Uitspraak
RECHTBANK ROTTERDAM
1..De procedure
- het tussenvonnis van 23 februari 2022 en de daarin genoemde processtukken;
- de akte na tussenvonnis van HMS, met productie 26;
- de antwoordakte van AVR, met productie AVR-4.
Rechtbank Rotterdam
In deze zaak, die voor de Rechtbank Rotterdam is behandeld, gaat het om een ongeval met een vuilniswagen dat plaatsvond op 13 mei 2019. De eiser, N.V. Haagse Milieu Services (HMS), vorderde vergoeding van kosten die zij had gemaakt voor opslag, overslag, transport en verbranding van afval, na een ongeval dat het overslagstation had gesloten. De rechtbank had eerder in een tussenvonnis van 23 februari 2022 vastgesteld dat Renewi een bedrag van € 14.585,00 in rekening had gebracht aan HMS voor de op- en overslag van afval. HMS stelde dat dit bedrag niet alleen opslagkosten betrof, maar ook transport- en verbrandingskosten. De gedaagde partij, AVR-Afvalverwerking B.V., betwistte deze vordering en stelde dat HMS niet had aangetoond dat het afval daadwerkelijk was verbrand en dat de kosten niet in overeenstemming waren met de afspraken tussen AVR en de gemeente Den Haag.

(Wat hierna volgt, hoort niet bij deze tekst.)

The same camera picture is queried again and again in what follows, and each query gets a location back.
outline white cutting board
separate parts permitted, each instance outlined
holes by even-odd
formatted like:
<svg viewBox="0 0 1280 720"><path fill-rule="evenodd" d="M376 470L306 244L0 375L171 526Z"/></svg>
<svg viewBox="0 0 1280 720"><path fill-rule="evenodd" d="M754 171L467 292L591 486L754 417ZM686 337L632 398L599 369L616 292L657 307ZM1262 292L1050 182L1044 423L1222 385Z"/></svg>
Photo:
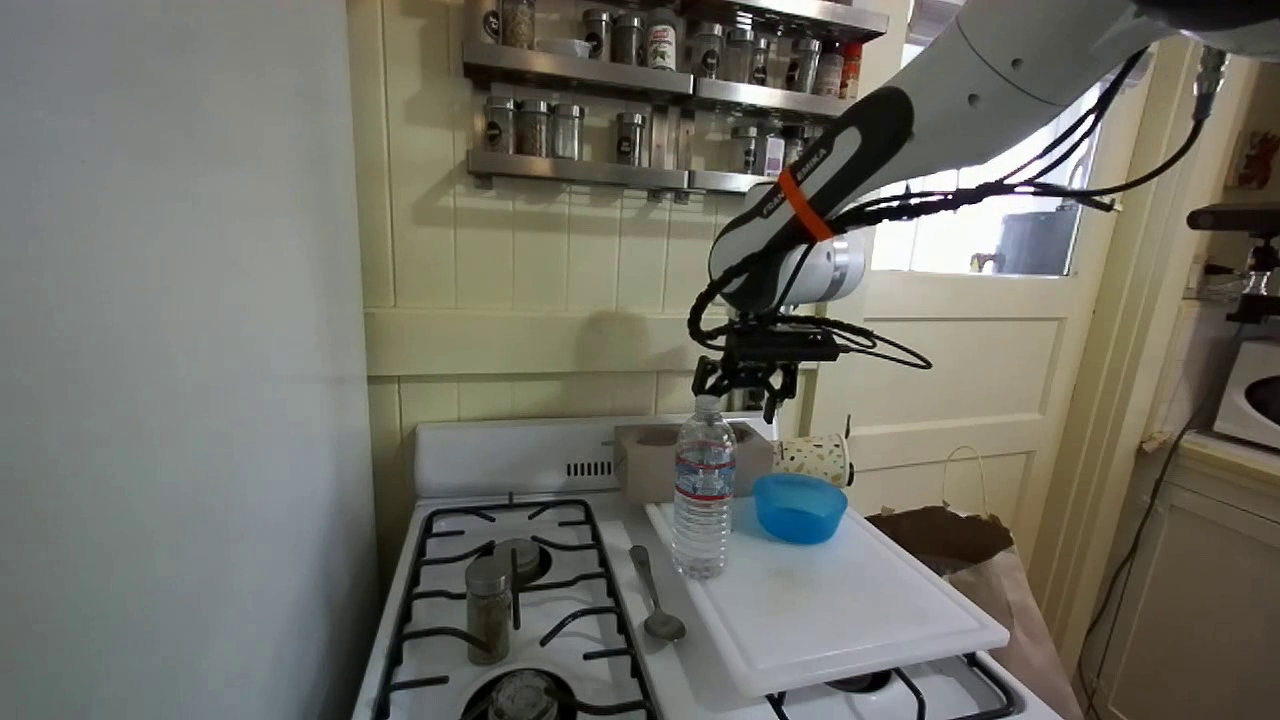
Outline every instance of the white cutting board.
<svg viewBox="0 0 1280 720"><path fill-rule="evenodd" d="M672 549L672 505L650 505ZM1009 632L954 582L882 535L855 509L829 544L780 544L736 498L730 572L686 581L747 697L813 687L1009 645Z"/></svg>

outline white stove
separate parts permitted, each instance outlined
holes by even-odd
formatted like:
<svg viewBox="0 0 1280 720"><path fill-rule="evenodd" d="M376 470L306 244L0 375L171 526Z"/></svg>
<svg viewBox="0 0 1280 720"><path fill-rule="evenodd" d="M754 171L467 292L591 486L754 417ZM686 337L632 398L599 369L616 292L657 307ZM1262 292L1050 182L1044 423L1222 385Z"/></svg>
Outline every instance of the white stove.
<svg viewBox="0 0 1280 720"><path fill-rule="evenodd" d="M411 526L395 564L357 720L916 720L1054 710L989 654L891 667L843 687L746 697L716 654L667 549L611 476L611 423L426 423ZM654 553L677 645L639 632L650 601L628 549ZM471 561L516 553L509 654L478 663Z"/></svg>

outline blue bowl
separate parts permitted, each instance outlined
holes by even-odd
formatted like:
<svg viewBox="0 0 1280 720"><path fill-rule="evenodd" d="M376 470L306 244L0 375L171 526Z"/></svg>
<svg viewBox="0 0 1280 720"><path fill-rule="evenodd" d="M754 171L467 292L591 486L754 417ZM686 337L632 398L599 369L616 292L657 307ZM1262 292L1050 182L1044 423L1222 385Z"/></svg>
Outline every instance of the blue bowl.
<svg viewBox="0 0 1280 720"><path fill-rule="evenodd" d="M838 535L847 495L816 476L762 476L755 486L755 520L767 535L784 544L826 544Z"/></svg>

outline plastic bottle
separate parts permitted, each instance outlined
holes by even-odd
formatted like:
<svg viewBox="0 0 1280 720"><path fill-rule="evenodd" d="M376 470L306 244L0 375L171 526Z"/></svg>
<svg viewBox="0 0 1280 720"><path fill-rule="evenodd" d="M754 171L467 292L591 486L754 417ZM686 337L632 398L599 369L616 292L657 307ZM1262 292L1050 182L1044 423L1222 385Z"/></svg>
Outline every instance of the plastic bottle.
<svg viewBox="0 0 1280 720"><path fill-rule="evenodd" d="M677 569L713 581L730 569L734 427L713 396L677 441Z"/></svg>

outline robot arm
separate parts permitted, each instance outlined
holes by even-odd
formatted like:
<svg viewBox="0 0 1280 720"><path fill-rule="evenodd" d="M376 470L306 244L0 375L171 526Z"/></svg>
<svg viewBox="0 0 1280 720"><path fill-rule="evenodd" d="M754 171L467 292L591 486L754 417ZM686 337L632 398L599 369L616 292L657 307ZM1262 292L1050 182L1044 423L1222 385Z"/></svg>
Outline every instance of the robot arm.
<svg viewBox="0 0 1280 720"><path fill-rule="evenodd" d="M699 362L697 391L767 389L777 408L795 389L802 359L847 353L816 323L780 320L780 307L841 300L861 283L855 249L826 226L854 201L1011 149L1182 29L1240 38L1258 56L1280 53L1277 16L1280 0L968 0L936 44L834 119L784 180L716 236L713 283L687 326L721 359ZM736 320L699 331L713 297L723 297Z"/></svg>

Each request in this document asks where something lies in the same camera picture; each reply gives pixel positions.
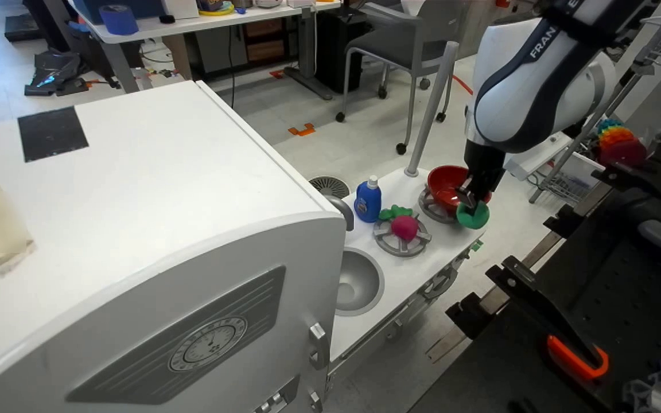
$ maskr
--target sink
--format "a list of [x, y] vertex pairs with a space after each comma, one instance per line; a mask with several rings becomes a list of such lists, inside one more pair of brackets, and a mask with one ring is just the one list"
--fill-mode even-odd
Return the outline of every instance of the sink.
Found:
[[337, 314], [363, 314], [381, 297], [378, 267], [355, 250], [344, 250], [339, 282], [337, 282]]

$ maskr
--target laboratory floor
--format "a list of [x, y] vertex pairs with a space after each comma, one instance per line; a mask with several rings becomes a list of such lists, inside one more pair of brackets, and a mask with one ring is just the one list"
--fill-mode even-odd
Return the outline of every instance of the laboratory floor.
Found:
[[[43, 41], [9, 43], [2, 38], [4, 16], [23, 14], [20, 0], [0, 0], [0, 121], [64, 108], [74, 104], [119, 96], [119, 89], [96, 85], [70, 96], [23, 96], [31, 79], [31, 56], [45, 51]], [[456, 65], [456, 76], [471, 82], [472, 59]], [[344, 105], [317, 98], [289, 79], [259, 73], [258, 82], [233, 89], [233, 110], [259, 131], [302, 176], [337, 176], [350, 189], [369, 174], [403, 168], [408, 157], [396, 157], [395, 145], [403, 136], [408, 79], [392, 73], [387, 98], [375, 96], [378, 73], [368, 72], [363, 88], [350, 95], [347, 121], [332, 118]], [[416, 131], [430, 93], [417, 93]], [[455, 85], [451, 105], [442, 125], [434, 125], [422, 165], [463, 163], [463, 104], [468, 95]], [[293, 139], [289, 128], [314, 126], [314, 134]], [[494, 196], [494, 218], [484, 246], [461, 267], [455, 287], [416, 323], [395, 335], [383, 351], [371, 355], [350, 380], [332, 383], [325, 412], [330, 413], [395, 413], [406, 412], [431, 382], [458, 355], [461, 334], [446, 310], [461, 297], [492, 290], [484, 272], [508, 254], [523, 257], [546, 235], [542, 223], [559, 209], [562, 199], [544, 196], [528, 204], [532, 186], [504, 176]]]

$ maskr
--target black strap
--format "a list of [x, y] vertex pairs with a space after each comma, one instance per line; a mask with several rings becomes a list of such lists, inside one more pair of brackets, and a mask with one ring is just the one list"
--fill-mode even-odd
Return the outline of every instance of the black strap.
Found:
[[583, 43], [591, 43], [600, 48], [605, 46], [614, 46], [614, 34], [594, 25], [587, 25], [573, 16], [570, 16], [567, 11], [557, 10], [557, 7], [546, 7], [542, 11], [542, 19], [557, 25], [562, 33], [567, 33], [570, 38], [583, 41]]

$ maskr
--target white robotic arm
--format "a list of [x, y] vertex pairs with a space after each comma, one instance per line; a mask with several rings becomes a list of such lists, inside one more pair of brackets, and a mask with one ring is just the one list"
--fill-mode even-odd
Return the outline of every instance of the white robotic arm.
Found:
[[466, 126], [466, 212], [499, 186], [508, 151], [585, 119], [613, 93], [614, 72], [600, 51], [641, 7], [642, 0], [551, 0], [542, 19], [484, 33]]

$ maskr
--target red bowl
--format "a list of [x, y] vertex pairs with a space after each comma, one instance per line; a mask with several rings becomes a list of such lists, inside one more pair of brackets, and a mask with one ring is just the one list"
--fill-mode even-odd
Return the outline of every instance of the red bowl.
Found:
[[447, 214], [458, 207], [458, 189], [468, 179], [468, 170], [458, 165], [440, 165], [426, 174], [426, 190]]

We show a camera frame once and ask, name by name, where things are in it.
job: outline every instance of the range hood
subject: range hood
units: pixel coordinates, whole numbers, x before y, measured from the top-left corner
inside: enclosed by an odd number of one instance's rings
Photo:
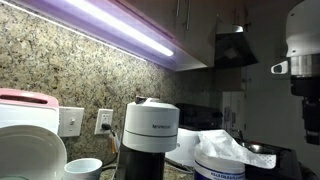
[[[242,67],[258,62],[241,26],[217,22],[216,27],[215,69]]]

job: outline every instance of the coffee machine
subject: coffee machine
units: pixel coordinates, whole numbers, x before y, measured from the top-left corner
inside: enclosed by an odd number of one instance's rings
[[[165,153],[177,146],[179,109],[137,97],[127,105],[116,180],[162,180]]]

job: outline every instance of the white cup
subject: white cup
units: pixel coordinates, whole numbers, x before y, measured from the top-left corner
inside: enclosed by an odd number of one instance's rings
[[[64,166],[63,180],[99,180],[102,162],[95,158],[83,158]]]

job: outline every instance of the wall outlet plate
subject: wall outlet plate
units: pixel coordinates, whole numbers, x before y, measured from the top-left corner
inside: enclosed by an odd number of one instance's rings
[[[112,109],[99,109],[94,134],[109,134],[110,133],[110,130],[105,131],[105,130],[101,129],[101,125],[103,123],[105,123],[105,124],[109,124],[111,126],[112,115],[113,115]]]
[[[59,107],[58,136],[80,136],[84,108]]]

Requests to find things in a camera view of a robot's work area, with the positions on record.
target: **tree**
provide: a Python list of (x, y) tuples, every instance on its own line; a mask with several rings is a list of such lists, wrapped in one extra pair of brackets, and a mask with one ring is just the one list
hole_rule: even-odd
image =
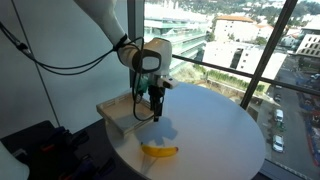
[(255, 43), (258, 45), (265, 45), (265, 44), (267, 44), (267, 42), (268, 41), (263, 37), (257, 37), (255, 40)]

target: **car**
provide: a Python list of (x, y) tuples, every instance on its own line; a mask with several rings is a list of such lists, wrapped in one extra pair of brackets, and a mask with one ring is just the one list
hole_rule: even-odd
[(281, 101), (281, 95), (280, 94), (275, 94), (273, 97), (273, 100), (276, 102), (280, 102)]
[(319, 77), (320, 77), (320, 74), (314, 74), (310, 76), (311, 79), (318, 79)]
[(276, 122), (283, 122), (283, 111), (281, 109), (274, 110), (274, 120)]
[(284, 153), (284, 141), (283, 141), (283, 136), (281, 135), (274, 135), (273, 136), (273, 145), (272, 145), (273, 150)]

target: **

De rechtbank oordeelde dat HMS voldoende had aangetoond dat de kosten die in rekening waren gebracht door Renewi gebruikelijk waren onder de omstandigheden van het ongeval. De rechtbank wees de vordering tot vergoeding van de kosten van opslag, overslag, transport en verbranding toe, maar wees de vordering tot vergoeding van extra kraankosten af, omdat HMS onvoldoende had onderbouwd welke kraanwerkzaamheden precies waren uitgevoerd en wat het verband was met het ongeval.
Uiteindelijk werd AVR veroordeeld tot betaling van een bedrag van € 87.764,11 aan HMS, vermeerderd met wettelijke rente, en tot betaling van buitengerechtelijke kosten van € 1.529,21. AVR werd ook veroordeeld in de proceskosten, die op € 8.715,96 werden vastgesteld. Dit vonnis werd uitvoerbaar bij voorraad verklaard.